Another year has come and gone, and the economy continues to grow at a steady rate. The job landscape in America is changing and several “hot” careers are surfacing. Considering a career change? Choosing from the following list is an excellent occupational move, since the demand for workers is currently outweighing the supply. Get onto JobDiagnosis and start your job search today! It’s a mix of jobs that may or may not require a degree, so focus on a career that applies to your situation.
Top 5 Careers for 2015
1.) Software Developer
Typically pursuit of a software development position requires completion of a four year bachelor’s degree. There are some exceptions to this rule, but for the most, part finding this type of job without a relevant education is unadvised. A bachelor’s degree in computer science is usually a prerequisite. America boasts some of the most talented professionals in this field. The work can certainly be outsourced, but quality usually suffers. This translates to top-quality remuneration for American workers. The average salary is $90,000 per year, and many will earn six-figures. It’s an excellent job that is expected to grow along with the economy.
2.) Web Developer
The internet is a great place to earn money. Almost every company benefits from a solid website, especially those dealing with retail, sales, or customer service. There is no college degree requirement for web development, although a four year degree is helpful for the higher-level positions. Often times web developers work as independent contractors and charge a flat rate for the entire project. Doing so requires the ability to accurately scope projects and work well under deadlines. Also, a portfolio of past work is a great addition to a web developer’s resume. The average salary is 60,000 per year depending on location and job responsibilities.
3.) Physical Therapist
Physical therapy jobs can be obtained in several ways. If you are pondering a career change, then consider a two-year physical therapy assistant program at a local state or community college. Typically these classes fit around the 9-5 work schedule so finding classes shouldn’t be an issue. To become a physical therapist, a great deal of educational background is required.
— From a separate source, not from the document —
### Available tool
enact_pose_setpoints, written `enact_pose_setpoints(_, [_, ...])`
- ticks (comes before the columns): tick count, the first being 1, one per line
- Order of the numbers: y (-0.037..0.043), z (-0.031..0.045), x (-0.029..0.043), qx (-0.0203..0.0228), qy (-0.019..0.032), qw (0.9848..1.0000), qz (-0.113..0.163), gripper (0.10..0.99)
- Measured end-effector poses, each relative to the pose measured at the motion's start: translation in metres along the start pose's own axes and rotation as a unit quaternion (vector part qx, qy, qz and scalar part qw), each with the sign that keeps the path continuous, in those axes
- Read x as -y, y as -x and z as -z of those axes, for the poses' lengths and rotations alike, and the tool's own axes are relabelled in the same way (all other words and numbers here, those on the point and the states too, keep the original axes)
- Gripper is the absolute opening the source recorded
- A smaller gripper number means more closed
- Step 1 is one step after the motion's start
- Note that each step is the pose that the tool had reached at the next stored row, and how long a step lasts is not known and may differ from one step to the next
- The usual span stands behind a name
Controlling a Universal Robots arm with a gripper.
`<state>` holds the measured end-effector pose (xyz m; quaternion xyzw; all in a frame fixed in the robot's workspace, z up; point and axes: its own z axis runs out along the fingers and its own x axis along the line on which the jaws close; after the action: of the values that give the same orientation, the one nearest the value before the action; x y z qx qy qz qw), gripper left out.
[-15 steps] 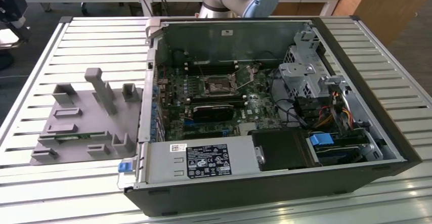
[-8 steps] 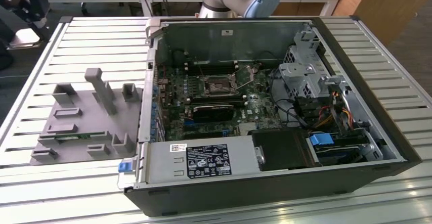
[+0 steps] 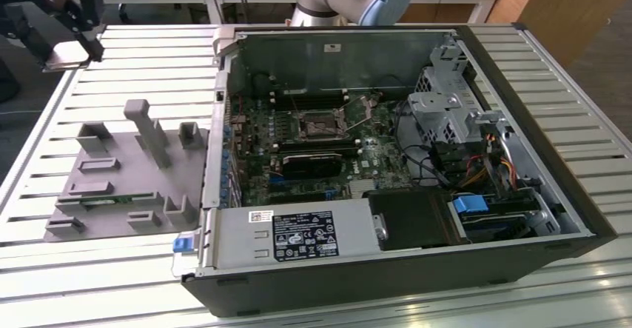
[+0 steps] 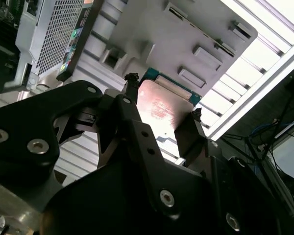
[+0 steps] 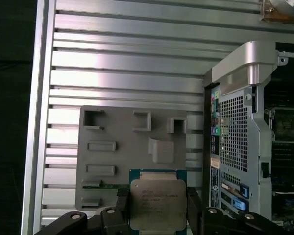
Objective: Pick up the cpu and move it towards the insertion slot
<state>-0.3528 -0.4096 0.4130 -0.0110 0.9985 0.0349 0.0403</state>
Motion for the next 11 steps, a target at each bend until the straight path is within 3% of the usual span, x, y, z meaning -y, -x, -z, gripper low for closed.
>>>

Most have a master’s or PhD. Physical therapy will always be a relevant career, and job opportunities grow as baby boomers move into retirement age. It’s typically the elderly that require physical therapy, although younger people with certain injuries benefit from these services as well. The average salary for assistants is $53,000 per year. For physical therapists, the average salary is $79,000.
4.) Truck Driver
Truck driving has always been an excellent career. It doesn’t require a college degree but does require proper training and licensure. Truck school does cost money, but there are plenty of options to help with payment. Many companies offer student trucking programs and pay for all costs. However, beware of what you are signing up for if you decide to take this route. Many student trucking programs require over the road driving, which means you will be away from home of extended periods of time. If you pay for classes/licensure yourself, there will be multiple job opportunities available. There are currently more jobs than workers, and companies pay a premium rate to move freight across the country. The average salary for company drivers is $40,000 per year. If you become an owner-operator, there is six-figure income potential.
5.) Registered Nurse
Nursing is a rapidly growing profession. Workers are flocking to hospitals across the country, and there is plenty of opportunity. One of the perks of being a nurse is the overtime potential. Typically nurses work twelve hour shifts. Working 4-5 days per week or squeezing in some double shifts could translate to an extra 10-20 hours of overtime. The average wage for nurses is about $30/hr, and during overtime it bumps up to $45/hr. This could mean an extra $450-$900 per week in overtime pay. Nurses work hard and see a lot of people who are struggling with health issues. But if you can get over it, the earning potential is too good to pass up. If you are considering changing careers to nursing, keep in mind that many jobs can be obtained with only a two-year associate’s degree. However, management or teaching positions will require a four year bachelor’s and then a master’s degree.